# Tonal/Atonal?



## millionrainbows (Jun 23, 2012)

I think it's misleading to use the tonal/atonal dichotomy, because so much music lies in the cracks between.

There are ways of looking at music which takes into consideration all 12 notes, and different kinds of relations between these notes, that is not primarily a matter of "tonality" or "tone-centricity" as an overriding consideration. Neo-Riemann theory is emerging as the best way to deal with music in the modern era.

Music is always going to have a 'harmonic' aspect, as part of the sound itself, aside from whether it is tone-centric or not. Our ears hear sound in this way.

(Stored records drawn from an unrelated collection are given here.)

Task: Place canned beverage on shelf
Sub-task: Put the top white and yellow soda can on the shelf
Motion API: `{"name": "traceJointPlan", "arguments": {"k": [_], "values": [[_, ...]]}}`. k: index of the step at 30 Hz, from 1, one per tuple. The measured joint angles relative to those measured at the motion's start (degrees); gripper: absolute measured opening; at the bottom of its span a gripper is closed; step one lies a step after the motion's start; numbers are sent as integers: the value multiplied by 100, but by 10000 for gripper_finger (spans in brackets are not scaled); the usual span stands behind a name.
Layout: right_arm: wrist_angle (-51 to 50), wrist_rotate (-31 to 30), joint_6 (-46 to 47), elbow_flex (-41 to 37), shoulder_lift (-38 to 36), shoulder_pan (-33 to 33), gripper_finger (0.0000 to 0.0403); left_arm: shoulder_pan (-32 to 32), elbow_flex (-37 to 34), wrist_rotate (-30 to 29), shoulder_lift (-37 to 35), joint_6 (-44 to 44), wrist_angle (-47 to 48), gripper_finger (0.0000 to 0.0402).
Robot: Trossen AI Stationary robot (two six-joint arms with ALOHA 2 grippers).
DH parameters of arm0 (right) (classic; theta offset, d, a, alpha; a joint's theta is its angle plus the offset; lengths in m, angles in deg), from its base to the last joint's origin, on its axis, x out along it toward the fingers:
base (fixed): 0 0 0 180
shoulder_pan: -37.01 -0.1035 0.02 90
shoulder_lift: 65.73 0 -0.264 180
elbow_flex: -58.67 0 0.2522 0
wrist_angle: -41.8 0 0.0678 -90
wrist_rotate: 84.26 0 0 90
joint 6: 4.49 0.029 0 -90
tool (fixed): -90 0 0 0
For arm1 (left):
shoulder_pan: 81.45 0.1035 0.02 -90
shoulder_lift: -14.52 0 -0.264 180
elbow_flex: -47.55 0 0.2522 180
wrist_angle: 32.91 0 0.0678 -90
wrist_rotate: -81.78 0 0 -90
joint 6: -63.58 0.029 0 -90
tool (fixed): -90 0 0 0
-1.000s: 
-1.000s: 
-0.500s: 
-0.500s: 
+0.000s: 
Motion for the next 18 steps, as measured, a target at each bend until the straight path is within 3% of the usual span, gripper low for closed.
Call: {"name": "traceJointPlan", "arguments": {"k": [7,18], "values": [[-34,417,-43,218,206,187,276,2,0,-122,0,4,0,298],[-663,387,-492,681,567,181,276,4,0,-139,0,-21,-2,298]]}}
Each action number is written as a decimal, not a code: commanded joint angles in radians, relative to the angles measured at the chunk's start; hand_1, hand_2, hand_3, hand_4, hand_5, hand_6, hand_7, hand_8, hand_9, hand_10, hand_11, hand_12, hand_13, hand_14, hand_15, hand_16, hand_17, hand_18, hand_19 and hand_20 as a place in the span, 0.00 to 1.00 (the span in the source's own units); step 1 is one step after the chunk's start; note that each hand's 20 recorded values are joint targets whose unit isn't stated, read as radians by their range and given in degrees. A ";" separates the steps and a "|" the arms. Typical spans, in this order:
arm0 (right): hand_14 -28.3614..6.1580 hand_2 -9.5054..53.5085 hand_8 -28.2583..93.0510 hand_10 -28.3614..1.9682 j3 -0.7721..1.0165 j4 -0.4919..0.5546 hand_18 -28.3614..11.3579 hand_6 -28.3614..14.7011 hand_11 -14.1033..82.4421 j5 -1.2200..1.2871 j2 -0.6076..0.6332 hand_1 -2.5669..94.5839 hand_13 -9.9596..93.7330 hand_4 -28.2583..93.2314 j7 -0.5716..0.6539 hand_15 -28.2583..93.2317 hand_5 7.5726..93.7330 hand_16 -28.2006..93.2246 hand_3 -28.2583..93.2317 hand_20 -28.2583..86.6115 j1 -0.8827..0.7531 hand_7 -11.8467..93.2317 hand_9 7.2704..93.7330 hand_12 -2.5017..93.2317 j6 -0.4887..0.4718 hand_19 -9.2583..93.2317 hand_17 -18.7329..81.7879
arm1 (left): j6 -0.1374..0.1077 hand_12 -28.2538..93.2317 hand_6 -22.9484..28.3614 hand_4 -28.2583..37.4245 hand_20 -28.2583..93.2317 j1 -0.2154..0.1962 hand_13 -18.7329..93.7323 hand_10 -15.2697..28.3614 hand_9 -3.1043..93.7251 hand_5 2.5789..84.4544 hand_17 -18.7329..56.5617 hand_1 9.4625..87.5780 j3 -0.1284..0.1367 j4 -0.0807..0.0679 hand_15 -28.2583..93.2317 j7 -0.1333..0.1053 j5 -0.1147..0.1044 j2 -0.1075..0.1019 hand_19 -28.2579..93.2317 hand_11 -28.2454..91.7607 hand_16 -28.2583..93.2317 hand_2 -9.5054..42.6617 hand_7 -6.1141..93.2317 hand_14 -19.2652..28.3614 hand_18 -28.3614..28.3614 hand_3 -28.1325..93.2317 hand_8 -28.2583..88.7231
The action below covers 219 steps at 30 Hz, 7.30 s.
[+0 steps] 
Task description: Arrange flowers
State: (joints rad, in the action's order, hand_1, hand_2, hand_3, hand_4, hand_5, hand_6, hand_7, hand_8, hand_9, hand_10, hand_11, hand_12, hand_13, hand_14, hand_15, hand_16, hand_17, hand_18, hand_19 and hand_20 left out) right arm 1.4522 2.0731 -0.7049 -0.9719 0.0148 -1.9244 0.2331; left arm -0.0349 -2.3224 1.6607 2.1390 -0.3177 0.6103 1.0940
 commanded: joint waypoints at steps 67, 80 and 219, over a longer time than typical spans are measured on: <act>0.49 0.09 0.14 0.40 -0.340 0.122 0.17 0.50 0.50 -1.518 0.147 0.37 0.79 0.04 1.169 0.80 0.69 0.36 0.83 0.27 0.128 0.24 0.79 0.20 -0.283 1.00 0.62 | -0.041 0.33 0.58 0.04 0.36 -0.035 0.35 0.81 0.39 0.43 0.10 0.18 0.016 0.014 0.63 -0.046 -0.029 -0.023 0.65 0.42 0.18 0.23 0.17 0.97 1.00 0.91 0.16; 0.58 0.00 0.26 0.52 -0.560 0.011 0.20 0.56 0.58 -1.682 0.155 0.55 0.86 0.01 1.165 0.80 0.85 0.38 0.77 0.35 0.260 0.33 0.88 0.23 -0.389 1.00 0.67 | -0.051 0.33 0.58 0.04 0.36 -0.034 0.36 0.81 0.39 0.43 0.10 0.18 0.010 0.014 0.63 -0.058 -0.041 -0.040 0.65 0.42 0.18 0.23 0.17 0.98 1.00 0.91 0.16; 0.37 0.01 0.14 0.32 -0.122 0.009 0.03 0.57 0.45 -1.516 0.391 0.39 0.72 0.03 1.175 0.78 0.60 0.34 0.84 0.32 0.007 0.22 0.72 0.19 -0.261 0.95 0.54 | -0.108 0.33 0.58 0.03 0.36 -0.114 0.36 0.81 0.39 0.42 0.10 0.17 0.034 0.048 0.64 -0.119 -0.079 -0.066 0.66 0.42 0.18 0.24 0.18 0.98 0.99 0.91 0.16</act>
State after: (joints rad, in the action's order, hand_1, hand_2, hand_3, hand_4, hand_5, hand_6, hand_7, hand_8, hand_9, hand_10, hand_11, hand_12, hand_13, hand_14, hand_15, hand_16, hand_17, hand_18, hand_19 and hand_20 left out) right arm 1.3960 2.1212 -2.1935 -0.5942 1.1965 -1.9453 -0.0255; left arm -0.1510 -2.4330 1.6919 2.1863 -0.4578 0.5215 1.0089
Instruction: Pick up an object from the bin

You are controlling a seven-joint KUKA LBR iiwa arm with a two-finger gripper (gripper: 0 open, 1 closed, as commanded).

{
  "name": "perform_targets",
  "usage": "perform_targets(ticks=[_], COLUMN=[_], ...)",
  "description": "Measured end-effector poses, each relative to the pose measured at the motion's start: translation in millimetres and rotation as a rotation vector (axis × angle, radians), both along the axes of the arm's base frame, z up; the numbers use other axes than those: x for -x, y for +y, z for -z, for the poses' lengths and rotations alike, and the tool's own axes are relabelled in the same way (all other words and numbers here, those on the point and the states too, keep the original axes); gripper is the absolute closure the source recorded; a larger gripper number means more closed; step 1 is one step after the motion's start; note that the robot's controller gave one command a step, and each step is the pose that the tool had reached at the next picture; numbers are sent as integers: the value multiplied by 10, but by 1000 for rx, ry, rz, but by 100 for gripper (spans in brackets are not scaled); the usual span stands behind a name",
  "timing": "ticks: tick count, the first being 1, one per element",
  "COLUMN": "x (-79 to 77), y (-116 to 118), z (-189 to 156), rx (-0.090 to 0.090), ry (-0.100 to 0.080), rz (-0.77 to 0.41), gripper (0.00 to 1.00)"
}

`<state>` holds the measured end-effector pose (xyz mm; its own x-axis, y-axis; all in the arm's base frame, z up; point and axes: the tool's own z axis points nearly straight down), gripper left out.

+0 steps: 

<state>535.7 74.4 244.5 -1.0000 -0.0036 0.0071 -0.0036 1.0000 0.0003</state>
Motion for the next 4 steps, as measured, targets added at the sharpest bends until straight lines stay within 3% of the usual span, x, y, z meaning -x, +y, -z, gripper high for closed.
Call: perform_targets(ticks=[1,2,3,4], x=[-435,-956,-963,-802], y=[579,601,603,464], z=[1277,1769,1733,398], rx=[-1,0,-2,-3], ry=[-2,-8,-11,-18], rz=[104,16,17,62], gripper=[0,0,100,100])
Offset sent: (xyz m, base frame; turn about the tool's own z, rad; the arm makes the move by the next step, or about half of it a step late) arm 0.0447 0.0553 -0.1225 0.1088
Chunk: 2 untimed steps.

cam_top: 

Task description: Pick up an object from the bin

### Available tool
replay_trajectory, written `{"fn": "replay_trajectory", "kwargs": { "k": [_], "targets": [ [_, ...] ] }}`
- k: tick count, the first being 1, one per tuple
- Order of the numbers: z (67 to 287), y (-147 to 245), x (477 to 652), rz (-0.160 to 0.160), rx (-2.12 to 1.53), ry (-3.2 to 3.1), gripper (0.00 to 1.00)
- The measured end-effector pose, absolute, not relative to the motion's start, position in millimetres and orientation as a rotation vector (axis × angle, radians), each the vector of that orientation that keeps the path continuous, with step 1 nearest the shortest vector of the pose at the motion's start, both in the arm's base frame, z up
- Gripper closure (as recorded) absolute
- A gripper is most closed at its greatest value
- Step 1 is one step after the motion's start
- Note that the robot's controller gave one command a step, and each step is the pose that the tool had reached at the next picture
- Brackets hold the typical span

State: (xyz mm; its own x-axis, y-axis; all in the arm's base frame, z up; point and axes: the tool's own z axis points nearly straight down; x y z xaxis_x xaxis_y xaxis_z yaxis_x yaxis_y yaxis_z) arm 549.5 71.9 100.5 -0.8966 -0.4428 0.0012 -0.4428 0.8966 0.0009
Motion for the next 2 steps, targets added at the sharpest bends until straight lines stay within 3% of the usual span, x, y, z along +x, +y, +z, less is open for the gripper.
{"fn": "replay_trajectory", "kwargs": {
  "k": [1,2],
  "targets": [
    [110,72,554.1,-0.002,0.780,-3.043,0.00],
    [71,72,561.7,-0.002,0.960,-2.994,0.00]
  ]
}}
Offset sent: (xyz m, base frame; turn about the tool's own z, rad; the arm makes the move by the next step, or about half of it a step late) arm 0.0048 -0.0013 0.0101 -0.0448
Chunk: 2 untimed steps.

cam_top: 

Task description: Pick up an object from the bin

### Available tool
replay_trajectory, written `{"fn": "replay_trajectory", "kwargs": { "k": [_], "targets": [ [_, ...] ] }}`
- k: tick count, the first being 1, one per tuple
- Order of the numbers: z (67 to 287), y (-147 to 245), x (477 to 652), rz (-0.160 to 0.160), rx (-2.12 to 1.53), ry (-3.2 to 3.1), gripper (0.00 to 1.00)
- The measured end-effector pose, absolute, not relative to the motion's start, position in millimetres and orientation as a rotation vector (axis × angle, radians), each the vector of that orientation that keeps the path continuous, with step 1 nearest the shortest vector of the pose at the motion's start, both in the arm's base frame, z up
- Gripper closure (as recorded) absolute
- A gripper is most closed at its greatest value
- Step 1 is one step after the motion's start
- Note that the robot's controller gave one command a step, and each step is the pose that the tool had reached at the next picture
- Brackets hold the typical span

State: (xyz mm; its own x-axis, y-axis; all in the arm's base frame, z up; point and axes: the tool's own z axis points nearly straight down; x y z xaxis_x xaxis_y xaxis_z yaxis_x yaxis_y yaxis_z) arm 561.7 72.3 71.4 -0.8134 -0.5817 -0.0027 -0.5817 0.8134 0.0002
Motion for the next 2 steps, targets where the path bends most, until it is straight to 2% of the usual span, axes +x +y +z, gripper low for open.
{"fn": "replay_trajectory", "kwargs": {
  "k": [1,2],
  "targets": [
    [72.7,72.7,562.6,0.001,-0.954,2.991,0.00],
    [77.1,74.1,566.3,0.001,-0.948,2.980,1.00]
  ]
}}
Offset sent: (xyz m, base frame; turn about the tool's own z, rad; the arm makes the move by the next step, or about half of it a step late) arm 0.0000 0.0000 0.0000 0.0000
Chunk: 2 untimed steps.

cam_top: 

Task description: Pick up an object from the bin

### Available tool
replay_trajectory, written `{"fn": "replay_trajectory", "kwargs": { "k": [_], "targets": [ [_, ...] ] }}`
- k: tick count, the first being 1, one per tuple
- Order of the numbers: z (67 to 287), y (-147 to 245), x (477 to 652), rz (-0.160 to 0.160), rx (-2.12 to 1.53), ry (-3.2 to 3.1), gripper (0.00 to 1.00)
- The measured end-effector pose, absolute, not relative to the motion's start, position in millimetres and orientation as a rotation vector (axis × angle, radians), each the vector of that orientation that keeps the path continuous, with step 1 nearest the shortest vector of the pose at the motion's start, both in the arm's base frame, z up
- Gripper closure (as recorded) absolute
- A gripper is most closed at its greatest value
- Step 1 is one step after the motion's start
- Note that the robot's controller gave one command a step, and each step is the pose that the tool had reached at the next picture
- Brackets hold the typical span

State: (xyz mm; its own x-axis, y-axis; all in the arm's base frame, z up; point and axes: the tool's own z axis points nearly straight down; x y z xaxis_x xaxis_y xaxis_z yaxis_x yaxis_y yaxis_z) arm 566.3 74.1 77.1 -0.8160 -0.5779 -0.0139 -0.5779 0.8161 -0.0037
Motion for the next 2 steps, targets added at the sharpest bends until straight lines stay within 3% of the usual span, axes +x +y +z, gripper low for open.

A major or minor triad in isolation is "tone-centric" because it has a third, a fifth, and a root. It's _largercentricity depends on how it is used in relation to other triads, and in longer passages. Debussy used parallel triads, and moved them around however he wanted. They had no traditional function, but they worked.

The real "culprit" in this tonal/atonal debate is diatonicism. Our entire Western system is founded on diatonic heptatonic scales. The primacy of the C major scale, and its counterpoint on the piano keyboard, is evidence of this. The key signature system exemplifies diatonicism, not tone-centricity or tonality in any broader sense. Tonality is nearly ubiquitous in every music created by Man, and diatonicism holds no exclusive right to this.

With Neo-Riemann analysis, we can begin to see the symmetries of relations in triads, and how these can be moved and manipulated. Music is harmonic, and has "centricities" which expand outward into larger and larger schemes. The more we examine and question "tonality," the more we begin to see that it is just a relative term.

For me, atonal music is a term referring to 12-tone and serial music which does not have a tonal hierarchy, and is also highly chromatic, and this means the 12 notes are in constant circulation. In other words, by its very nature, it avoids any sence of tone-centricity except in mopmentary glimpses of harmonic occurences, which usually do not refer to any other aspects of the work; thus, "tonality" is not present in any larger sense except singular events of harmonic color. And I hesitate to call this "tonality."_


----------